With Version 1, back pointers are not needed in links, since they are always nested in exactly one group. These should be deleted, since they are a source of errors. Other back pointers should be eliminated where not needed.

Links should have a 'target type' attribute. (This is moot if we eliminate the 'Link' as discussed above.)

There was discussion of 'forward' pointers, i.e., pointers 'forward' in the XML file. This isn't a problem for XML, and is not thought to be a problem for generating XML.

Some open issues were briefly raised:

Does the order of the XML objects matter? E.g., does XML need to try to preserve the order of objects in the HDF-5 file? The consensus seemed to be that it is not critical that the XML preserve the order within a Group. Are there other cases where the order in XML matters?

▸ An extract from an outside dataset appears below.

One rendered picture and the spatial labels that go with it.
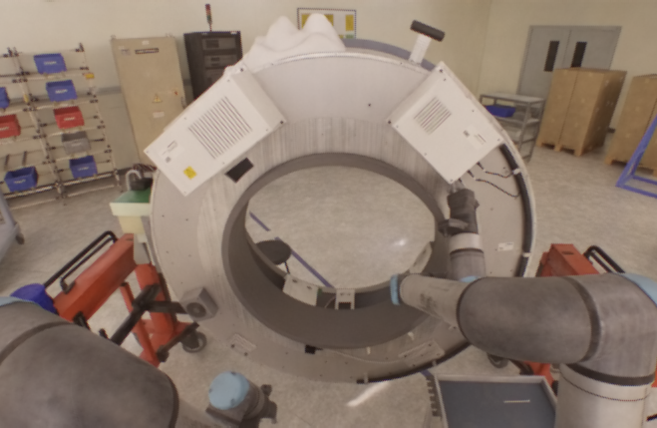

What to do about 'missing' datatype objects?

What to do about references in general?

How should we handle shared Datatypes? This is analogous to the case of Group memebership. Is it important for the XML to faithfully represent this sharing, or would it be OK to duplicate the type in each dataset/attribute that uses it? Etc.

Quincey raised a number of detailed questions and suggestions about Version 1. His changes will appear soon.

Philosophical principles and questions:

1. Redundancy Principle:

Use redundancy (only?) if there is a compelling reason.

2. Is the XML required to have sufficient information to be able to reconstruct any possible H5 file.

We surely want XML to be able to express almost everything about an HDF5 file. But perhaps not everything. E.g., what about funny cases like 'missing' datatypes? These can be represented in XML some way, but need not necessarily capture the wierdness. This is a decision we can make.

A related question is how much detail the DTD will require in order to be a 'valid' XML representation. We have the option to define a minimal set of elements that must be present, along with many more that may be used if more detail is needed.

An example of this is a questions like "should the BootBlock be optional or mandatory in the DTD?" For many purposes, the BootBlock is not needed by the consumer of the XML, so it could be 'optional' in the XML.

It's probably time for some 'use cases'--see below.

To do:

1. Representation of Data

A major issue TBD is how to represent data data in the XML file. We have an example (XSIL) of how to handle simple cases, and Bob will try to provide one or more examples from Astronomy.

The goal here is to rapidly reach consensus on a specification for simple cases (preferably related to the current state of practice). More complex cases will be handled as best we can now, or deferred if we believe they are too difficult.

2. Use cases

Much of our discussion has been based on unstated assumptions about the purpose and use of the XML representations of HDF-5 files. Since we intend to be general, we want to support many uses. We are not seeking to identify a single set of requirements, we are trying to understand cases where different uses may have different requirements--and hence might drive our design in different directions.

I propose that it is time to do some 'use cases'. I'll try to provide a sample next week.

3. XML Technology Queries

I have some questions about how XML works that need to be pursued in the next few weeks.

a) Style Sheets, XSL, etc.: algorithmically transforming XML

XML style sheets are said tobe a powerful tool for providing standard ways to transform from one representation to another. I think we should be able to transform a "Version 1" representation into a "Version 0" representation and vice versa using XSL or something. If so, then we can provide a single DTD with multiple transformations for different purposes.

b) Inclusion of DTD's in DTD's, etc.

How does XML do 'inclusion'? This may be useful if we with to 'import' other standards, e.g., for representing data.